Stored items:

┌──

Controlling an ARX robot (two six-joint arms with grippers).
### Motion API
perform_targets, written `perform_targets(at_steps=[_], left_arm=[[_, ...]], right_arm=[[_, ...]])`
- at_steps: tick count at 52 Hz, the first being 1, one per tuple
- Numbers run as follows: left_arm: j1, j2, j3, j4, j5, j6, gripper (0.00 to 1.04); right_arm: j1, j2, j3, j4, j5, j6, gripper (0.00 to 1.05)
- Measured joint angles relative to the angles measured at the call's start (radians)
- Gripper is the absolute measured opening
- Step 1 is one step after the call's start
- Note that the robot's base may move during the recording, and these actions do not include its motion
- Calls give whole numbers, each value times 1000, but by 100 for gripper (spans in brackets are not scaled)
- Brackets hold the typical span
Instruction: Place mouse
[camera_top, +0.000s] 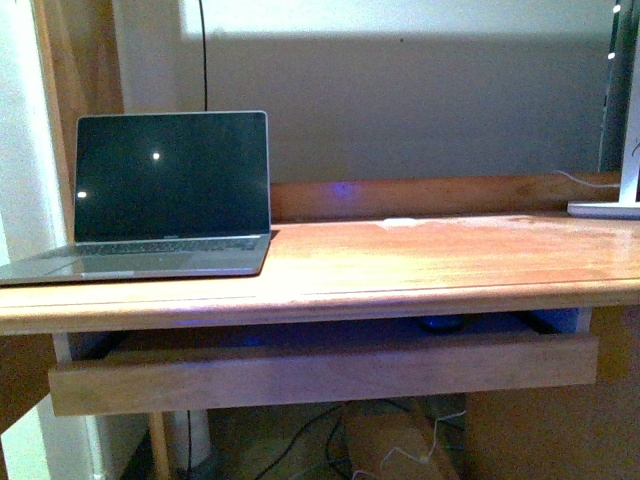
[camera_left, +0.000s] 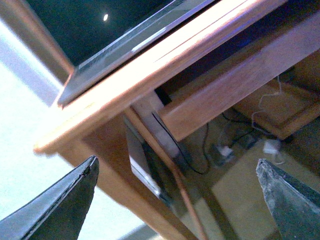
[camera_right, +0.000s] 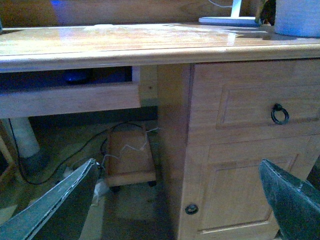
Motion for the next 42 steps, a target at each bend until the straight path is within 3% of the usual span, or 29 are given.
perform_targets(at_steps=[7, 12, 24, 32, 42], left_arm=[[-31, 234, 157, -18, 72, 272, 97], [-56, 310, 224, -42, 85, 352, 97], [-108, 473, 410, -62, 79, 431, 97], [-112, 608, 557, -151, 32, 506, 97], [-117, 585, 578, -305, -4, 496, 97]], right_arm=[[0, 0, 0, 0, 0, 0, 97], [0, 0, 0, 0, 0, 0, 97], [0, 0, 0, 0, 0, 0, 97], [0, 0, 0, 0, 0, 0, 97], [0, 0, 0, 0, 0, 0, 97]])
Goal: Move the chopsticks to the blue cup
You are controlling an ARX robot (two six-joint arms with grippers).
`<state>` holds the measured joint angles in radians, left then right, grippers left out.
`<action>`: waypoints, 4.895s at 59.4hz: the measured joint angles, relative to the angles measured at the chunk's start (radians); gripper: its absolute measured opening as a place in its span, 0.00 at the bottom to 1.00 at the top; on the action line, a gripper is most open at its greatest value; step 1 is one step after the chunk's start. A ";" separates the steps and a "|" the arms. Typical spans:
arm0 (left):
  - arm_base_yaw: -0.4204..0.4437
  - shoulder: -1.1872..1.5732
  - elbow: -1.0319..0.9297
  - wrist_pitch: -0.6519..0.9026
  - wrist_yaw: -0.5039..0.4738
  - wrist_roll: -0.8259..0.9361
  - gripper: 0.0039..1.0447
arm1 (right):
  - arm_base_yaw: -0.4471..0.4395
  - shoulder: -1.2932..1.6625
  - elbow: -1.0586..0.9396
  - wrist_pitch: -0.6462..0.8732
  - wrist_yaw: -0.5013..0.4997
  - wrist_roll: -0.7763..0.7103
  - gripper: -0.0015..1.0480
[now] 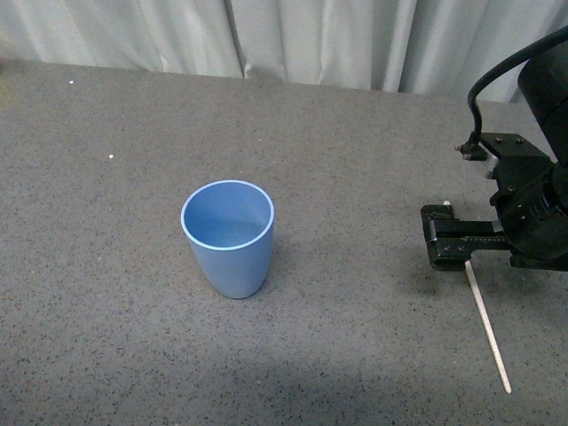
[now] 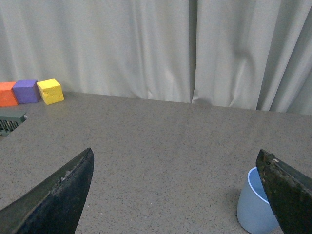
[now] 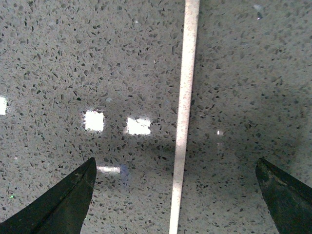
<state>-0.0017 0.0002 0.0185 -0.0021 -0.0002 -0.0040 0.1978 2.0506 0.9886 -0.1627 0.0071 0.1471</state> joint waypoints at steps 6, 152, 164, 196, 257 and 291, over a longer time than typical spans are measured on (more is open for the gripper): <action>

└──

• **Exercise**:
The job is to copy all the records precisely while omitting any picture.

• **Reply to the task**:
Controlling an ARX robot (two six-joint arms with grippers).
### Motion API
perform_targets, written `perform_targets(at_steps=[_], left_arm=[[_, ...]], right_arm=[[_, ...]])`
- at_steps: tick count at 52 Hz, the first being 1, one per tuple
- Numbers run as follows: left_arm: j1, j2, j3, j4, j5, j6, gripper (0.00 to 1.04); right_arm: j1, j2, j3, j4, j5, j6, gripper (0.00 to 1.05)
- Measured joint angles relative to the angles measured at the call's start (radians)
- Gripper is the absolute measured opening
- Step 1 is one step after the call's start
- Note that the robot's base may move during the recording, and these actions do not include its motion
- Calls give whole numbers, each value times 1000, but by 100 for gripper (spans in brackets are not scaled)
- Brackets hold the typical span
Instruction: Place mouse
[camera_top, +0.000s] 
[camera_left, +0.000s] 
[camera_right, +0.000s] 
Motion for the next 42 steps, a target at each bend until the straight path is within 3% of the usual span, or 29 are given.
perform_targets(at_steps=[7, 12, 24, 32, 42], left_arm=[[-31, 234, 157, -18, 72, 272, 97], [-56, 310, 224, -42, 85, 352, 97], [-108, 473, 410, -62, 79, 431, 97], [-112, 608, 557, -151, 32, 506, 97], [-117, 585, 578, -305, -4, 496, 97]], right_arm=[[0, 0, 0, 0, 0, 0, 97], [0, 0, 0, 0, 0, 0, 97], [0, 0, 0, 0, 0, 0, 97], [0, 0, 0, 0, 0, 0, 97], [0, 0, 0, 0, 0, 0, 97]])
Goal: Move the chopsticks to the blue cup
You are controlling an ARX robot (two six-joint arms with grippers).
`<state>` holds the measured joint angles in radians, left then right, grippers left out.
`<action>`: waypoints, 4.895s at 59.4hz: the measured joint angles, relative to the angles measured at the chunk's start (radians); gripper: its absolute measured opening as a place in its span, 0.00 at the bottom to 1.00 at the top; on the action line, a gripper is most open at its greatest value; step 1 is one step after the chunk's start. A ";" separates the steps and a "|" the arms. Typical spans:
arm0 (left):
  - arm_base_yaw: -0.4204..0.4437
  - shoulder: -1.1872..1.5732
  - elbow: -1.0319..0.9297
  - wrist_pitch: -0.6519..0.9026
  - wrist_yaw: -0.5039..0.4738
  - wrist_roll: -0.8259..0.9361
  - gripper: 0.0039..1.0447
arm1 (right):
  - arm_base_yaw: -0.4471..0.4395
  - shoulder: -1.2932..1.6625
  - elbow: -1.0586..0.9396
  - wrist_pitch: -0.6462..0.8732
  - wrist_yaw: -0.5013..0.4997
  - wrist_roll: -0.7763..0.7103
  - gripper: -0.0015..1.0480
[now] 
[now] 
[now] 
<state>-0.0017 0.0002 0.0185 -0.0021 -0.0002 -0.0040 0.1978 2.0506 0.9886 -0.1627 0.0071 0.1471</state> joint waypoints at steps 6, 152, 164, 196, 257 and 291, over a longer time than typical spans are measured on (more is open for the gripper): <action>

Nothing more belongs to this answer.